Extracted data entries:
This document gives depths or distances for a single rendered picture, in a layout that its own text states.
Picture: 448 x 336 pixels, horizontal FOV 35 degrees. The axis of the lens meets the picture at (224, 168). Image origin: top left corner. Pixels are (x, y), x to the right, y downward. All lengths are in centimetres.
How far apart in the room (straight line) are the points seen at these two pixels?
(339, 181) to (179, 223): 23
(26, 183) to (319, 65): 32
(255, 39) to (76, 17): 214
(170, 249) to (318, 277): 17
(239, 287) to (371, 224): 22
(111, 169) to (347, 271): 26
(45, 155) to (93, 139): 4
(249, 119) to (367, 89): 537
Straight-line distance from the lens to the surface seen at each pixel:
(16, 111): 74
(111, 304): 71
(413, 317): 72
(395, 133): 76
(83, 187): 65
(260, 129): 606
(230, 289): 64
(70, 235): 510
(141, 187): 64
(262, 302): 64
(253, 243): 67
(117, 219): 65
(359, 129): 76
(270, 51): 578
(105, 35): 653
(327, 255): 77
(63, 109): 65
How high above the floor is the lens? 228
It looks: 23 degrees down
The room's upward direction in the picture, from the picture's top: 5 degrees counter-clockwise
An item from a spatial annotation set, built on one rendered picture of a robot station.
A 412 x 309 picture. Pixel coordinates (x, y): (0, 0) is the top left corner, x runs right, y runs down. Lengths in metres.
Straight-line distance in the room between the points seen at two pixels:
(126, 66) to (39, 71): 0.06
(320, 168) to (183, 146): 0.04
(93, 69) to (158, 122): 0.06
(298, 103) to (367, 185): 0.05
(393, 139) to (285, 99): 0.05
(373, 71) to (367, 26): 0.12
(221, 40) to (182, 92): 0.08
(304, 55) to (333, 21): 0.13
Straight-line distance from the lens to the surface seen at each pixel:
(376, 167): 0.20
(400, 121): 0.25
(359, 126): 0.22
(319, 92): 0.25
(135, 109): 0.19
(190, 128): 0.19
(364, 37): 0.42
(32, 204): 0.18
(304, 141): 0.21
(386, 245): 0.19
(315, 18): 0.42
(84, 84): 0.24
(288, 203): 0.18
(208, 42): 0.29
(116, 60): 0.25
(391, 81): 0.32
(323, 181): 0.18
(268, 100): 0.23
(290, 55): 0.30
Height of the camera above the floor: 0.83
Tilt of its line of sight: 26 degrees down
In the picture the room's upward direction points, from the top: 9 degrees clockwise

**Your instructions**
Starting with the line that contains "(262, 302): 64", restate every line through the end of the records above, exactly and with no other lines.

**Answer section**
(262, 302): 64
(253, 243): 67
(117, 219): 65
(359, 129): 76
(270, 51): 578
(105, 35): 653
(327, 255): 77
(63, 109): 65
How high above the floor is the lens? 228
It looks: 23 degrees down
The room's upward direction in the picture, from the picture's top: 5 degrees counter-clockwise
An item from a spatial annotation set, built on one rendered picture of a robot station.
A 412 x 309 picture. Pixel coordinates (x, y): (0, 0) is the top left corner, x runs right, y runs down. Lengths in metres.
Straight-line distance in the room between the points seen at two pixels:
(126, 66) to (39, 71): 0.06
(320, 168) to (183, 146): 0.04
(93, 69) to (158, 122): 0.06
(298, 103) to (367, 185): 0.05
(393, 139) to (285, 99): 0.05
(373, 71) to (367, 26): 0.12
(221, 40) to (182, 92): 0.08
(304, 55) to (333, 21): 0.13
Straight-line distance from the lens to the surface seen at each pixel:
(376, 167): 0.20
(400, 121): 0.25
(359, 126): 0.22
(319, 92): 0.25
(135, 109): 0.19
(190, 128): 0.19
(364, 37): 0.42
(32, 204): 0.18
(304, 141): 0.21
(386, 245): 0.19
(315, 18): 0.42
(84, 84): 0.24
(288, 203): 0.18
(208, 42): 0.29
(116, 60): 0.25
(391, 81): 0.32
(323, 181): 0.18
(268, 100): 0.23
(290, 55): 0.30
Height of the camera above the floor: 0.83
Tilt of its line of sight: 26 degrees down
In the picture the room's upward direction points, from the top: 9 degrees clockwise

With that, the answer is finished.